The ordinary \emph{Chern classes} are the [[integral cohomology|integral]] [[characteristic classes]]

\begin{displaymath}
c_i : B U \to B^{2 i} \mathbb{Z}
\end{displaymath}
of the [[classifying space]] $B U$ of the [[unitary group]].

Accordingly these are characteristic classes in [[ordinary cohomology]] of [[unitary group|U]]-[[principal bundles]] and hence of [[complex vector bundle]]

The first Chern class is the unique characteristic class of [[circle group]]-principal bundles.

The analogous classes for the [[orthogonal group]] are the [[Pontryagin classes]].

More generally, there are \emph{[[generalized Chern classes]]} for any [[complex oriented cohomology theory]] (\hyperlink{Adams74}{Adams 74}, \hyperlink{Lurie10}{Lurie 10}).

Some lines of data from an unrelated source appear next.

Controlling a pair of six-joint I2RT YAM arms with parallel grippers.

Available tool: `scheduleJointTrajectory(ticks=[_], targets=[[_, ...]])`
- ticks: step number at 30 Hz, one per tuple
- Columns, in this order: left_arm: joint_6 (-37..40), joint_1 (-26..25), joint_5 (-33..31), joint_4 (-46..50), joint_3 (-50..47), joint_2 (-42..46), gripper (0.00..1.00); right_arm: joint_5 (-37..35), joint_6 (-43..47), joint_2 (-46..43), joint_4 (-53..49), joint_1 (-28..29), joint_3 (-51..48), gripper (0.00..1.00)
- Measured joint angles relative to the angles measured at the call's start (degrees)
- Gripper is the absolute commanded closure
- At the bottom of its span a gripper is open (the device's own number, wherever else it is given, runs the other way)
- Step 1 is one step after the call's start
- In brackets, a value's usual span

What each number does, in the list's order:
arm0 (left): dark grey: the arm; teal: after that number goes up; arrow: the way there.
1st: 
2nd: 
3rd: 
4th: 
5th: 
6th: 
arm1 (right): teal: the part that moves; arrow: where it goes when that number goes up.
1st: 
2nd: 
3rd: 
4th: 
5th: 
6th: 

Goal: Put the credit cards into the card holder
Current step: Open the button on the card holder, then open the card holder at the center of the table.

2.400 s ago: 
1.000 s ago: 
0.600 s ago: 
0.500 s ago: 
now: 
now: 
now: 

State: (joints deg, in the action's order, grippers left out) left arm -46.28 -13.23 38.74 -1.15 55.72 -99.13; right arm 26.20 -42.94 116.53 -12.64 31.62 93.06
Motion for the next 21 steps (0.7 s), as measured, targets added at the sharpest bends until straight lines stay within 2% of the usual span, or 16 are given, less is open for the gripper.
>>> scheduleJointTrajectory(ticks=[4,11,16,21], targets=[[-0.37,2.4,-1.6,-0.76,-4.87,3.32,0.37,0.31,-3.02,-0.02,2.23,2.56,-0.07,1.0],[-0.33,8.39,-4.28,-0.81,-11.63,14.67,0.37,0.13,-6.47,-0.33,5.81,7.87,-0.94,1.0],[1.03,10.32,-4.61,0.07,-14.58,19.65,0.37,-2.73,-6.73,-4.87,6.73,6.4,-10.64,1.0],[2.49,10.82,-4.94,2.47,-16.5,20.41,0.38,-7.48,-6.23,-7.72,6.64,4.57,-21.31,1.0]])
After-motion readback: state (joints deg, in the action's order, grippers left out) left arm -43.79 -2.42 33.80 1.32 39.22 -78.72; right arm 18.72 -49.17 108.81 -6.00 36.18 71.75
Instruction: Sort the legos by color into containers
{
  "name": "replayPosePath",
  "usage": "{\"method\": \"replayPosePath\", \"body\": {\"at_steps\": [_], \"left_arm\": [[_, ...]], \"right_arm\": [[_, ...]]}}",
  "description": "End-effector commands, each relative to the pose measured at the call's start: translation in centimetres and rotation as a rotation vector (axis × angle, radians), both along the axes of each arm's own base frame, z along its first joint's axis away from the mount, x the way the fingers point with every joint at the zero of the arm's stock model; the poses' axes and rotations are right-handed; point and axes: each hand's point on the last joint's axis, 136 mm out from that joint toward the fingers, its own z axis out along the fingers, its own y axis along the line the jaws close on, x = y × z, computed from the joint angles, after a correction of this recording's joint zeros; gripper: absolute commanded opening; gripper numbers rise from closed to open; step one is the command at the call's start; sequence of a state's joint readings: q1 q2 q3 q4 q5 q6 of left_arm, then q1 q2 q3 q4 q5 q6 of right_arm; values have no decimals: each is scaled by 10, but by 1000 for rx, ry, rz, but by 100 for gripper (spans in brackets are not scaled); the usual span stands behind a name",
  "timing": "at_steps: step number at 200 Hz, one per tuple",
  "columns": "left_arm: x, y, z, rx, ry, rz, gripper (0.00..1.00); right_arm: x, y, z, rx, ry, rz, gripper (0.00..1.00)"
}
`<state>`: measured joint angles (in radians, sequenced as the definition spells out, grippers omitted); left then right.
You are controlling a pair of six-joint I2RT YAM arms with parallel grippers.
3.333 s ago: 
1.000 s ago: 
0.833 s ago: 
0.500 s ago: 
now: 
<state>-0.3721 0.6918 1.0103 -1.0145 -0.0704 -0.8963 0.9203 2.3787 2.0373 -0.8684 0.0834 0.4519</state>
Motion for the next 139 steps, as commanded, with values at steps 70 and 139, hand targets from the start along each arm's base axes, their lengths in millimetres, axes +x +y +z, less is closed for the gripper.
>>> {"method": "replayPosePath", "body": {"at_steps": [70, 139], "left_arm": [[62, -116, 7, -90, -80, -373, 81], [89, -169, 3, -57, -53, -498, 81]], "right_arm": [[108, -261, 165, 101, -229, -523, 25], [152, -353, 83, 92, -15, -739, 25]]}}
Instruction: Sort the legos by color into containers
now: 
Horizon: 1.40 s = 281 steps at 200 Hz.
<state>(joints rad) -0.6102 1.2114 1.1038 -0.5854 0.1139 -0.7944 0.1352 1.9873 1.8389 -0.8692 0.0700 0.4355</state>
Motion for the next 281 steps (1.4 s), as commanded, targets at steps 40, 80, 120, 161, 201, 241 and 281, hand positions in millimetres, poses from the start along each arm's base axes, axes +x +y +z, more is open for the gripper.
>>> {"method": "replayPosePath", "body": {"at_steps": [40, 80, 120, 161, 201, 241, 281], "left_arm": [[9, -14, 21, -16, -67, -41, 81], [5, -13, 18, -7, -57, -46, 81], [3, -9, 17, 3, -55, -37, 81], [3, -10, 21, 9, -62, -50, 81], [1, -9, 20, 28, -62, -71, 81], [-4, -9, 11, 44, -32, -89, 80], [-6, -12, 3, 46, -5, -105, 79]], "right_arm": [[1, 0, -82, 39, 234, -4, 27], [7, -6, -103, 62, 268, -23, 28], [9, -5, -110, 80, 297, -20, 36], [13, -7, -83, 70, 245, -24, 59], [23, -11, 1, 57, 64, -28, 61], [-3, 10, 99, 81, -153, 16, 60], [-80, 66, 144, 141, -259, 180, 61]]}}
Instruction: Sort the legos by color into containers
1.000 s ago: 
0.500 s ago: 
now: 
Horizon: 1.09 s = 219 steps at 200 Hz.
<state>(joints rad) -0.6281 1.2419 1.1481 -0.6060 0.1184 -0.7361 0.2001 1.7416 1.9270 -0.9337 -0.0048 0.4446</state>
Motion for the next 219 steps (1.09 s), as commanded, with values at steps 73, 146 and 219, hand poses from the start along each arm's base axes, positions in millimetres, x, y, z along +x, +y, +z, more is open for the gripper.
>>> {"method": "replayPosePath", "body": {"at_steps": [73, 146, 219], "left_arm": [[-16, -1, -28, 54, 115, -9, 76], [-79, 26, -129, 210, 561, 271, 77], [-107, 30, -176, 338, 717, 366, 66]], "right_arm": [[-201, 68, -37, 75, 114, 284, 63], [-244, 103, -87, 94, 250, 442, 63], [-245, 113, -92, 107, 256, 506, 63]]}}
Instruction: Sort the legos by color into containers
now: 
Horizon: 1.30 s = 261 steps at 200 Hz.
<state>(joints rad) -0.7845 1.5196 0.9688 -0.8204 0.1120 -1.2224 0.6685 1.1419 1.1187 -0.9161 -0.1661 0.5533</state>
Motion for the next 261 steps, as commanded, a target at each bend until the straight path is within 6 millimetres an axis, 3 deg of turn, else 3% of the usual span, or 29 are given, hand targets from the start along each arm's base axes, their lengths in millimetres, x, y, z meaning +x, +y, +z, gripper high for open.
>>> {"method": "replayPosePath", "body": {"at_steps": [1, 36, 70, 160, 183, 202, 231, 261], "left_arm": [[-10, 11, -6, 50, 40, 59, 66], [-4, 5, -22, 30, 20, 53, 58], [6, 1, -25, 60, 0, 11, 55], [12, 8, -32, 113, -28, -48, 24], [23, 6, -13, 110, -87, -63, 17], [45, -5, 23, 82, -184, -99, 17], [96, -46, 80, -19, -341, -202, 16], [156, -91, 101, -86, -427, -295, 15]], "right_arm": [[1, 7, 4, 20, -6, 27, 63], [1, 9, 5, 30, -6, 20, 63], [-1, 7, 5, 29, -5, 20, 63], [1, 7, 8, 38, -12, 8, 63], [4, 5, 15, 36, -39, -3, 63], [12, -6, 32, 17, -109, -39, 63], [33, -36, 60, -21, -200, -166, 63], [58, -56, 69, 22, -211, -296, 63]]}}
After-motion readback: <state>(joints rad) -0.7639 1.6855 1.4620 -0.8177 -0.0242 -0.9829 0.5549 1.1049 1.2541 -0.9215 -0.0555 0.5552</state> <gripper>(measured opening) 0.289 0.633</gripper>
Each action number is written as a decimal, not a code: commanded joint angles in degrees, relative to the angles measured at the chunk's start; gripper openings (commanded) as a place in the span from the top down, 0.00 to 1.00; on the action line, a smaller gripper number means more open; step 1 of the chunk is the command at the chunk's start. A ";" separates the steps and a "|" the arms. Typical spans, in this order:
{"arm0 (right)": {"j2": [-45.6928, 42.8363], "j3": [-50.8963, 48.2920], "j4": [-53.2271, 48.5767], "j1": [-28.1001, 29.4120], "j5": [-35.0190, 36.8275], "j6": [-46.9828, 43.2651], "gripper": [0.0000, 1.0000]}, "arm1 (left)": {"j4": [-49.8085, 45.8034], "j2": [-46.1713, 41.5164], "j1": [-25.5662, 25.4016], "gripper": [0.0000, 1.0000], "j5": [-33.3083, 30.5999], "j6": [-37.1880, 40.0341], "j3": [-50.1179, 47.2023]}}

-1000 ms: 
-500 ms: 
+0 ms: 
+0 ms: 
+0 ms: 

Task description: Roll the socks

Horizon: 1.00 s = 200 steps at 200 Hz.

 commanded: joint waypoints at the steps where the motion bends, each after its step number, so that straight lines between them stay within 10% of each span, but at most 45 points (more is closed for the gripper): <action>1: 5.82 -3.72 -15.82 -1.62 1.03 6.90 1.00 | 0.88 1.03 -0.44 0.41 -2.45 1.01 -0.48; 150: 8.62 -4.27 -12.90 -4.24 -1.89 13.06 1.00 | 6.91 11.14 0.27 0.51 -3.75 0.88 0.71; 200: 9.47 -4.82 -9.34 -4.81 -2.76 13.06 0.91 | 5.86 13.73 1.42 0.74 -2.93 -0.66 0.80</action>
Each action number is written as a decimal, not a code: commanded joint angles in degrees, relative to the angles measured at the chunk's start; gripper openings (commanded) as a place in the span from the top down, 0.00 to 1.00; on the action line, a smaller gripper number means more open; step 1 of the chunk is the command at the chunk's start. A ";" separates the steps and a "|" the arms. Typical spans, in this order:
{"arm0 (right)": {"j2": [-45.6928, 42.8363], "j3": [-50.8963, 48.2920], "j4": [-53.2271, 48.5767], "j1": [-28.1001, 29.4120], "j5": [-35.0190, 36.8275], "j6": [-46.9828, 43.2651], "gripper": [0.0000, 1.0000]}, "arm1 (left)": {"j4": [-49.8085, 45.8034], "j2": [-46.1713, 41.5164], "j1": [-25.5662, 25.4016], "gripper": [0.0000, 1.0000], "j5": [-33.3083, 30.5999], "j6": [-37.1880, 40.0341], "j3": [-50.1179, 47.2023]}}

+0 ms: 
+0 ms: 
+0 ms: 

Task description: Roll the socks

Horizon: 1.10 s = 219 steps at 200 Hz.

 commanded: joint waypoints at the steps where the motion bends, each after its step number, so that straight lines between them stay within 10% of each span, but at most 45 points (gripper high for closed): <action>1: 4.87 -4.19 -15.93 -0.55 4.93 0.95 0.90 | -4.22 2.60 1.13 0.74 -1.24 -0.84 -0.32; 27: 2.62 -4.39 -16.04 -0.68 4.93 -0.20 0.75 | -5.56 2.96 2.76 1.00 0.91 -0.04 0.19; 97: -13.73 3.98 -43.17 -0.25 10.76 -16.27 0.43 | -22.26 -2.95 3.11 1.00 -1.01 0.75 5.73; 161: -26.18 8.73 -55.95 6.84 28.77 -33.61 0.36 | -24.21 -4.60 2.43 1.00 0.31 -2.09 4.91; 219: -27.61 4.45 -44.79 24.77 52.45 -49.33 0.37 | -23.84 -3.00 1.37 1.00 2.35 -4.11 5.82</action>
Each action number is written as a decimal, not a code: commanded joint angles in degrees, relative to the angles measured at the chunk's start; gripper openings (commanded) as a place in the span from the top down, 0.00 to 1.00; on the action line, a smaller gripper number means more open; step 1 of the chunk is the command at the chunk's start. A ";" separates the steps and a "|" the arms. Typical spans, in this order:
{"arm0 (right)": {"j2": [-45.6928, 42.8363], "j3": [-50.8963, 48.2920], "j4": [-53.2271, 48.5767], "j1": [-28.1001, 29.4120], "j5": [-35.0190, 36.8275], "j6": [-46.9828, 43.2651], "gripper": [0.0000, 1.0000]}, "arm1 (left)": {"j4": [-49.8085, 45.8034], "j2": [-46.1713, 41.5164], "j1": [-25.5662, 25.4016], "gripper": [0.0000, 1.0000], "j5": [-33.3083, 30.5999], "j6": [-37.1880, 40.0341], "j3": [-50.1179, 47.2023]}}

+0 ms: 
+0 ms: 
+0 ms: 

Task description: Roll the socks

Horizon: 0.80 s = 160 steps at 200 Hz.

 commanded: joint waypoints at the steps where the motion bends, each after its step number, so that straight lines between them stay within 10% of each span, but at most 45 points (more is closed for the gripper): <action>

\hypertarget{definition}{}\subsection*{{Definition}}\label{definition}

\begin{defn}
\label{}\hypertarget{}{}
For $n \geq 1$ the \emph{[[universal characteristic classes|universal]] Chern [[characteristic classes|classes]]}

\begin{displaymath}
c_i 
    \;\in\; 
  H^{2i}
  \big(
    B U(n), \mathbb{Z}
  \big)
\end{displaymath}
of the [[classifying space]] $B U(n)$ of the [[unitary group]] are the [[cohomology classes]] of $B U(n)$ in [[integral cohomology]] that are characterized as follows:

\begin{enumerate}%
\item $c_0 = 1$ and $c_i = 0$ if $i \gt n$;


\item for $n = 1$, $c_1$ is the canonical generator of $H^2(B U(1), \mathbb{Z})\simeq \mathbb{Z}$;


\item under pullback along the inclusion $i : B U(n) \to B U(n+1)$ we have $i^* c_i^{(n+1)} = c_i^{(n)}$;


\item under the inclusion $B U(k) \times B U(l) \to B U(k+l)$ we have $i^* c_i = \sum_{j = 0}^i c_i \cup c_{j-i}$.



\end{enumerate}
The corresponding \emph{total Chern class} is the formal sum

\begin{displaymath}
c 
  \;\coloneqq\;
  1 + c_1 + c+2 + \cdots
  \;\in\;
  \underset{k}{\prod} 
  H^{2k}
  \big(
    B U(n)
  \big)
\end{displaymath}
\end{defn}
\hypertarget{properties}{}\subsection*{{Properties}}\label{properties}

\hypertarget{existence}{}\subsubsection*{{Existence}}\label{existence}

\begin{prop}
\label{GeneratorsOfCohomologyOfBunChernClasses}\hypertarget{GeneratorsOfCohomologyOfBunChernClasses}{}
The [[cohomology ring]] of the [[classifying space]] $B U(n)$ (for the [[unitary group]] $U(n)$) is the [[polynomial ring]] on generators $\{c_k\}_{k = 1}^{n}$ of degree 2, called the \emph{Chern classes}

\begin{displaymath}
H^\bullet(B U(n), \mathbb{Z})
    \simeq
  \mathbb{Z}[c_1, \cdots, c_n]
  \,.
\end{displaymath}
Moreover, for $B i \colon B U(n_1) \longrightarrow BU(n_2)$ the canonical inclusion for $n_1 \leq n_2 \in \mathbb{N}$, then the induced pullback map on cohomology

\begin{displaymath}
(B i)^\ast 
     \;\colon\;
   H^\bullet(B U(n_2))
     \longrightarrow
   H^\bullet(B U(n_1))
\end{displaymath}
is given by

\begin{displaymath}
(B i)^\ast(c_k)
  \;=\;
  \left\{
    \itexarray{
      c_k & for \; 1 \leq k \leq n_1
      \\
      0 & otherwise
    }
  \right.
  \,.
\end{displaymath}
\end{prop}
(e.g. \hyperlink{Kochmann96}{Kochmann 96, theorem 2.3.1})

\begin{proof}
For $n = 1$, in which case $B U(1) \simeq \mathbb{C}P^\infty$ is the infinite [[complex projective space]], we have (\href{complex+projective+space#OrdinaryCohomologyOfComplexProjectiveSpace}{prop})

\begin{displaymath}
H^\bullet(B U(1)) \simeq \mathbb{Z}[ c_1 ]
  \,,
\end{displaymath}
where $c_1$ is the [[first Chern class]]. From here we proceed by [[induction]]. So assume that the statement has been shown for $n-1$.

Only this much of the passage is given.